The results you get are the time ranges of the flare and suspect ranges along with the final quiescence model.

from flaiil import plots
plt.figure()
plots.standard_flareplot(lc['t'], lc['f'], *results) 

This shows what FLAIIL decided was suspect in orange and what it decided was a flare in red. (Yeah, the lines between the data are annoying in the gaps. If this really bothers you, you can put some nan points in the gaps before you plot.)

You will see that the default quiescence model is a straight line in the gaps. I believe this is because the kernel has no periodic component to it, so the most likely prediction is a line.
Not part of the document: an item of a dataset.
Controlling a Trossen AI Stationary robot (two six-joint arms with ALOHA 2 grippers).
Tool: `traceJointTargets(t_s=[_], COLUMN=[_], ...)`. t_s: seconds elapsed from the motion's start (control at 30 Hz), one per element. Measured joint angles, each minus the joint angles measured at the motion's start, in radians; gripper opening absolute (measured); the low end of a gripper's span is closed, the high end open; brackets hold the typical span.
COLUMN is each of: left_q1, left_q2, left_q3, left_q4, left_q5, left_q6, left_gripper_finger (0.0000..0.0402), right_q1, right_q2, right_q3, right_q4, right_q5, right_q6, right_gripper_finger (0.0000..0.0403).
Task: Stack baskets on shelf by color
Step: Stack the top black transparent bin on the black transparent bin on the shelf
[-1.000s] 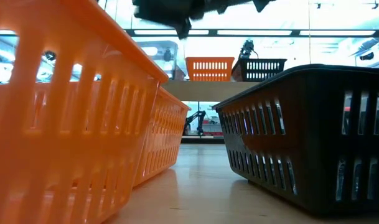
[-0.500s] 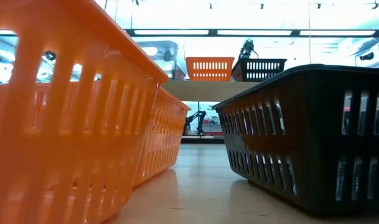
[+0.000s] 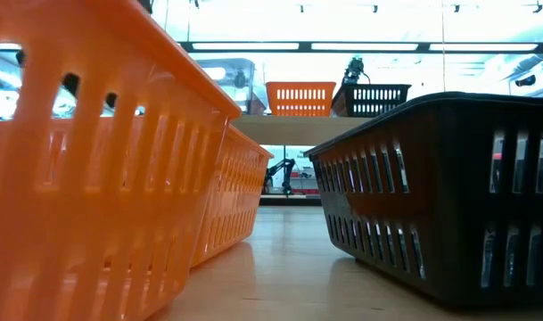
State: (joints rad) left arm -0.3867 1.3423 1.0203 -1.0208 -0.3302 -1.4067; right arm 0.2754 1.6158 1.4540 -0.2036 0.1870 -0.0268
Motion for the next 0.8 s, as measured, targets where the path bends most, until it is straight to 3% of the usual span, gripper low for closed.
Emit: traceJointTargets(t_s=[0.17,0.5,0.67,0.8], left_q1=[0.055,0.100,0.100,0.100], left_q2=[0.075,0.201,0.273,0.298], left_q3=[0.000,0.000,0.000,0.000], left_q4=[-0.002,0.024,0.042,0.025], left_q5=[0.069,0.078,0.117,0.167], left_q6=[0.004,0.006,0.109,0.143], left_gripper_finger=[0.0172,0.0172,0.0171,0.0137], right_q1=[0.006,-0.026,-0.030,-0.028], right_q2=[-0.033,-0.055,-0.055,-0.055], right_q3=[-0.041,-0.047,-0.047,-0.047], right_q4=[-0.070,-0.091,-0.140,-0.169], right_q5=[0.003,0.030,0.030,0.037], right_q6=[0.046,0.015,0.038,0.071], right_gripper_finger=[0.0136,0.0136,0.0136,0.0136])
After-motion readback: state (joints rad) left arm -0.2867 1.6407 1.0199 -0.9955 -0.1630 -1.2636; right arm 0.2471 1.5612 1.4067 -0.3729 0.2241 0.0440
However, if you use the kernel to generate fake random data, you will see autocorrelations like might have initially expected. Here, let's fill in those gaps with some fake random data "drawn" from the quiescence model. This is actually one of the best features of FLAIIL, as it allows you to fill in places where you identified flares with realistic, noisy data (incorporating both photometric and astrophysical noise!) for the purposes of injection and retrieval. Let's try that out. There is a utility function for it.

from flaiil.qmodel import lightcurve_fill as fill
fill_ranges = np.vstack((flare_ranges, suspect_ranges))
isort = np.argsort(fill_ranges[:,0])
fill_ranges = fill_ranges[isort,:]
f, e = fill(lc['t'], lc['f'], lc['e'], qmodel, fill_ranges)

It does take a second to do this. Some gnarly matrix math is involved that draws from the queiscence model conditional upon the existing data! Without that conditioning, you get unphysical jumps between the actual data and the filled data drawn from the model.

Potential GOTCHA: If you don't fill the suspect ranges as well as the flare ranges, you will see odd jumps in the filled data because the quiescence model was fit omitting the suspect data.

plt.plot(lc['t'], f, 'k.', alpha=0.5)

Note especially the filled region of the second to last exposure. At the start of the exposure, the quiescent data are steadily declining. Hence, when drawing from the quiescence model conditional upon that data, you see the simulated data continue to decline before the data start to return back towards the mean expected value from the quiescence model.

What you decide to call a flare or not -- or, more accurately, what you decide to tell FLAIIL to call a flare or not is highly subjective. As a field, we don't seem to have a consensus on how one should define a flare. You can play with what you want to make the dividing line with FLAIIL through an options dictionary that you supply to identify_flares. For example, if we want to be more choosy about what we call suspect and what we call flares we could do

opts = {'sigma_suspect': 5,
        'sigma_flare': 10}
results = find(lc['t0'], lc['t1'], lc['f'], lc['e'], options=opts,
               plot_steps=True)

In this case, we get no suspect ranges and the ranges of the big flares are a little smaller. See the docstring of identify_flares for all the options you can define.

One last caution: sometimes identify_flares gets stuck in an oscillating solution. It will identify a point as a flare on one iteration and make a new quiescence model. Then on the next iteration it will decide that point wasn't a flare. Then it is again. And so on. You might have to write some code to watch out for this and react to it (e.g., with a maximum iterations limit or such) if you are automating the use of FLAIIL.